• YOUR INSTRUCTIONS:
The answer must be every line below that holds the word "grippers".

• AVAILABLE DATA:
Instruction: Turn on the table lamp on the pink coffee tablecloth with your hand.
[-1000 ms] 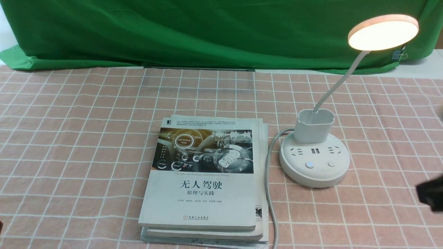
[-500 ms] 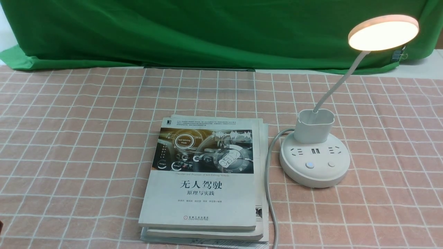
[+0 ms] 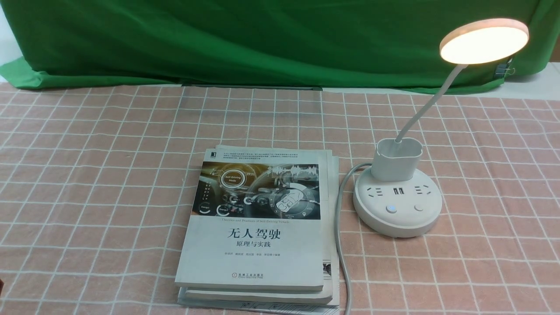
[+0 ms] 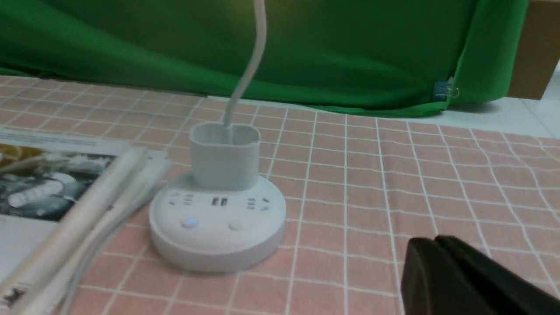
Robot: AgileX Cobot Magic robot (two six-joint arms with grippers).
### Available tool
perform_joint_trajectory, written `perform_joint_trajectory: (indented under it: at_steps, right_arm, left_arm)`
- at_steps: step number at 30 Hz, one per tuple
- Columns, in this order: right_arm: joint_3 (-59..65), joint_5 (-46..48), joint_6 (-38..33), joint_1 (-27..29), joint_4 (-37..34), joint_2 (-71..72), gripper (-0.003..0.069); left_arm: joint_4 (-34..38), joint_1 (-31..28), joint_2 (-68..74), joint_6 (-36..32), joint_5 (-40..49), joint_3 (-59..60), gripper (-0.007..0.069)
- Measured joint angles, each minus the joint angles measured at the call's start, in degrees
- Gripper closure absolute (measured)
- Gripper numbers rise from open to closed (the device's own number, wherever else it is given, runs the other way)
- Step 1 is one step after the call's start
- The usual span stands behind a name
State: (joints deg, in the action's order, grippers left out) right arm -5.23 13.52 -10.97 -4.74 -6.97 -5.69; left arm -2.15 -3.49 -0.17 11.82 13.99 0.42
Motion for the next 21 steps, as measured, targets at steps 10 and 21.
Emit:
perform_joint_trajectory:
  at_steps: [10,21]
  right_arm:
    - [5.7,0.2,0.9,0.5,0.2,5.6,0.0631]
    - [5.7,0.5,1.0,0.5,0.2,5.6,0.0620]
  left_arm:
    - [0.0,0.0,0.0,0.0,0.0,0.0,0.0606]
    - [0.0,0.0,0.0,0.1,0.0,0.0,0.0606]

• YOUR RESPONSE:
Robot: AgileX Cobot Magic robot (two six-joint arms with grippers).
State: (joints deg, in the action's order, grippers left out) right arm -5.23 13.52 -10.97 -4.74 -6.97 -5.69; left arm -2.15 -3.49 -0.17 11.82 13.99 0.42

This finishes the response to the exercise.